# Shen Wai SW830 8x30 knee mill saddle lubrication



## Mikeyc66 (Today at 12:44 AM)

First,  i think I have a problem.  I bought a lathe that I have not gotten up and running yet so then I just  had to go out and find a knee mill.  As if one machine was not enough of a task. Especially for someone who knows nothing about matching other than that I have a lathe and milling machine in my garage.  It is in my garage now so there is nothing more I can do.  

My new to me (1982 vintage) Shen Wai SW830 8x30 knee mill.
The craigslist post photo






Loaded up on the trailer getting final inspection from the loadmaster.
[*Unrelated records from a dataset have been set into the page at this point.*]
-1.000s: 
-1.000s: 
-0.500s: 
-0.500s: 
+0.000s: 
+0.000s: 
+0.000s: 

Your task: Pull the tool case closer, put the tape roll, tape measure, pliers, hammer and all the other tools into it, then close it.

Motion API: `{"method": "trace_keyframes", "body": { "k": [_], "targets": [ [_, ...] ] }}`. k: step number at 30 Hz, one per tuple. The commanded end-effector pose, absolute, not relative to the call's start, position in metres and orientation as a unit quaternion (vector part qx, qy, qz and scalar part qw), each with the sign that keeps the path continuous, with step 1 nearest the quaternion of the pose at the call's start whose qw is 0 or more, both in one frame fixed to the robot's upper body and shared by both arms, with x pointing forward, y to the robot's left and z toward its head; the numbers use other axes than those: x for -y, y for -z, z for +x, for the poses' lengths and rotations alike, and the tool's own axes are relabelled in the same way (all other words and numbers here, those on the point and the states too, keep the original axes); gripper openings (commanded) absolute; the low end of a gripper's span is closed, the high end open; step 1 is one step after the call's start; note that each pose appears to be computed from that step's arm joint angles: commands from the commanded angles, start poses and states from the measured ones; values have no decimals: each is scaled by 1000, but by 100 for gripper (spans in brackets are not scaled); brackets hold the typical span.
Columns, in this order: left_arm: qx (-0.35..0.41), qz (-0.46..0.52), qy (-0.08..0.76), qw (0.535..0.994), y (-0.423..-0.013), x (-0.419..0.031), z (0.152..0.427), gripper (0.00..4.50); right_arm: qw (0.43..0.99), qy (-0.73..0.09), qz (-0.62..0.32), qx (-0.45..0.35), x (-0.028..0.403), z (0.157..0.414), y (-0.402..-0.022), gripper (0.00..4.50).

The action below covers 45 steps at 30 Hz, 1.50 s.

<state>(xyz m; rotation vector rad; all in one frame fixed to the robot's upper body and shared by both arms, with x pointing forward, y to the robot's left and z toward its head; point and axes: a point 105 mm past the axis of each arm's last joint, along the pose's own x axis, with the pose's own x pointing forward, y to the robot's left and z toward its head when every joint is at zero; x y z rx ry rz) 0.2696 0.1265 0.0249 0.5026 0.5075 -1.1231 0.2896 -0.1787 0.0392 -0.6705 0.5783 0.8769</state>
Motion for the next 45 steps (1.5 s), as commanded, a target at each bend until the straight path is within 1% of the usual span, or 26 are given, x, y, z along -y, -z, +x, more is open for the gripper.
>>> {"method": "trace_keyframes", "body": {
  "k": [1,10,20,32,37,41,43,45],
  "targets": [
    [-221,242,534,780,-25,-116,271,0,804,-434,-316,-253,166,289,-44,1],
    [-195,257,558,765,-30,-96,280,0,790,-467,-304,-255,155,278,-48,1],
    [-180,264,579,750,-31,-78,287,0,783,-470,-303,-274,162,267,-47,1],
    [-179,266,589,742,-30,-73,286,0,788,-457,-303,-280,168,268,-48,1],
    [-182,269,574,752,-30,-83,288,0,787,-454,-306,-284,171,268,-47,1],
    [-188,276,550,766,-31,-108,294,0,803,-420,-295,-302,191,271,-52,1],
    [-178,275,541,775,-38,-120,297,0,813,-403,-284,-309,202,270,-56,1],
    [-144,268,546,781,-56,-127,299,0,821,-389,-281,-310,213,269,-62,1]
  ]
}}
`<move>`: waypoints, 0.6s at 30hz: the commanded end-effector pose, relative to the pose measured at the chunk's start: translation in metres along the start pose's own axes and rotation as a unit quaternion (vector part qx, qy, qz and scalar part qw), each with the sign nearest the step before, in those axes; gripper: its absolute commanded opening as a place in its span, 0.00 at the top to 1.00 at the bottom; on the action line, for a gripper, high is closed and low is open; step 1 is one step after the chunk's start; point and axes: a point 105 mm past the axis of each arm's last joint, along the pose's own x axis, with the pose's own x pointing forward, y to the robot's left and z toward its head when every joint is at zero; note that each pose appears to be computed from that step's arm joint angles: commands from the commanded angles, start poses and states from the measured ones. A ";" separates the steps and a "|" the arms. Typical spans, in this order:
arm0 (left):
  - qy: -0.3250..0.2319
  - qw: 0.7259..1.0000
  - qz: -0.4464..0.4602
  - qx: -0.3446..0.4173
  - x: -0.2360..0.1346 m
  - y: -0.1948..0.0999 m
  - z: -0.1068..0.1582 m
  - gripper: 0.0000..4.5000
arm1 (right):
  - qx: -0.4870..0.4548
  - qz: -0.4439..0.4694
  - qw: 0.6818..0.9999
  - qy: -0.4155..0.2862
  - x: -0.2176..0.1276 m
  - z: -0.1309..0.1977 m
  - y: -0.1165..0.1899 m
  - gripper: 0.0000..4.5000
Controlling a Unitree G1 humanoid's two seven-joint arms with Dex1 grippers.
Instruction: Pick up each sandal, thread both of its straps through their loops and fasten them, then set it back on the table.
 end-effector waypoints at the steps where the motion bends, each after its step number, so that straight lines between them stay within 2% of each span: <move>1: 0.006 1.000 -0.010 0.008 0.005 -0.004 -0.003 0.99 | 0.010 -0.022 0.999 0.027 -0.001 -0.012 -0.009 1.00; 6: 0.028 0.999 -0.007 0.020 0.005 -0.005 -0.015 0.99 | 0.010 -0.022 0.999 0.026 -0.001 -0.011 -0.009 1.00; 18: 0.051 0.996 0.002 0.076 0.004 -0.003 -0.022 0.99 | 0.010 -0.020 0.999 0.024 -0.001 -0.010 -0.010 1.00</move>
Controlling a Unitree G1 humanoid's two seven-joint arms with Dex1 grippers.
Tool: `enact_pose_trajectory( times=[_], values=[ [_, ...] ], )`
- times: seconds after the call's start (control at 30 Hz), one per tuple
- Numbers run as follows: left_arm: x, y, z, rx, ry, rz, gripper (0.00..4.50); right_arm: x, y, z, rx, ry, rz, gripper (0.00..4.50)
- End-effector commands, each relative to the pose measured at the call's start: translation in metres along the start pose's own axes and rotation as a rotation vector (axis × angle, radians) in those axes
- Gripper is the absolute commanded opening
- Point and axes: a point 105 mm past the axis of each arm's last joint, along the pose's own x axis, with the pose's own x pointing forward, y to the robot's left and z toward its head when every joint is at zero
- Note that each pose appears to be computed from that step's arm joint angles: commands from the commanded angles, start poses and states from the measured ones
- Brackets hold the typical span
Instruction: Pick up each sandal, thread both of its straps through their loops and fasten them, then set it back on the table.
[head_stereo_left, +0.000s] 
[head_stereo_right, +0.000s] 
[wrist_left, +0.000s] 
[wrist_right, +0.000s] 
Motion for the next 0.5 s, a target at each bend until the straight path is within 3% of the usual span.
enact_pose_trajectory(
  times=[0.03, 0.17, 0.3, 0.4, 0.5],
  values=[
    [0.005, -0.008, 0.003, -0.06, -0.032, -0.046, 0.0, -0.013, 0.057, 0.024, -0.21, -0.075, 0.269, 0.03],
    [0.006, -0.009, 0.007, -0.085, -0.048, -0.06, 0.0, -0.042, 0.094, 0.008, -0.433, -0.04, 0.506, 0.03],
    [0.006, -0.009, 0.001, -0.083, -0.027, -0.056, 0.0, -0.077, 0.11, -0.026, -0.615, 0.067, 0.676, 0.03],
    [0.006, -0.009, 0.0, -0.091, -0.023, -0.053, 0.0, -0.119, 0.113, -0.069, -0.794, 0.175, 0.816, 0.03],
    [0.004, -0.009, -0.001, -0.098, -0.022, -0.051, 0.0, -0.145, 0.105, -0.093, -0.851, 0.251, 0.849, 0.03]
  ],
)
200 hundred some old miles later I get it unloaded and safely landed in my garage.  I had to dissemble the table to get it moved.  I am now looking at the table and saddle lubrication system more closely and have some questions.  First this is what I have found, the table has ball oilers on the front and the back of the table that correspond with what should be the saddle centered in its travel.  The knee ways each have an oil cup for their individual side.  Now the saddle.  There is no way that is intact or easily reconstructed to oil the lower ways, y travel of the saddle.  There is an unidentifiable fitting on each side towards the front (operators position of the saddle.  These are not zirk fittings for oil and have a 1/4-20 thread with no o-ring or other type of seal. 













The outer side of the fitting looks similar to a compression style fitting however it is more dished (rounded) and less angular than any face seal I have ever seen.  It also makes less sense that it would be some type of compression or tubing fitting being as there is not indication as to what would have connected to  it.  Also no remnants of mounting for anything else.  Also with it being under the table so it would  be less convenient to routinely get at for routine lubrication.  My machine does not have the one shot or pump style oil system that is available on some of these machines.

I can establish that the oil enters through this port, though the casting into an oil channel cut into the upper way (flat way).  Follow that channel a small distance there is another hole that allows the oil to pass through from the upper way to the lower way (v way) so that surface is oiled.  Essentially these ports provide most of the lubrication of the for the table.

Overview shot with the front (operator position) on the right





The channel with passage holes




The v way side opening.





Now after all of those photos and jabbering on, let’s get to the question.  What was there when the machine was stock? What would be a viable alternative if the original arrangement is no longer viable.  Before it gets suggested, I am not in a position to consider adding a one shot or pump oil system.  I truly believe that is outside of my current skill set.  Also I want to get the machine running so I can learn to use it, not spend the next forever modifying it.  It is a hobby machine so it will not see heavy use.  As long as I understand the lubrication needs I can keep up on them.  Please give me some reasonable, viable, and constructive advice on how make sure things are getting the oil they need.

Thank you to the collective for helping me figure out the conundrum.


----------



## Aaron_W (59 minutes ago)

I can't directly help you, but these mills have been sold under quite a few brands. Your mill should be very similar to the Grizzly G0731.

You can download a manual and parts list for the Grizzly mill here.

Grizzly G0731


Oh, and congratulations on the mill.


----------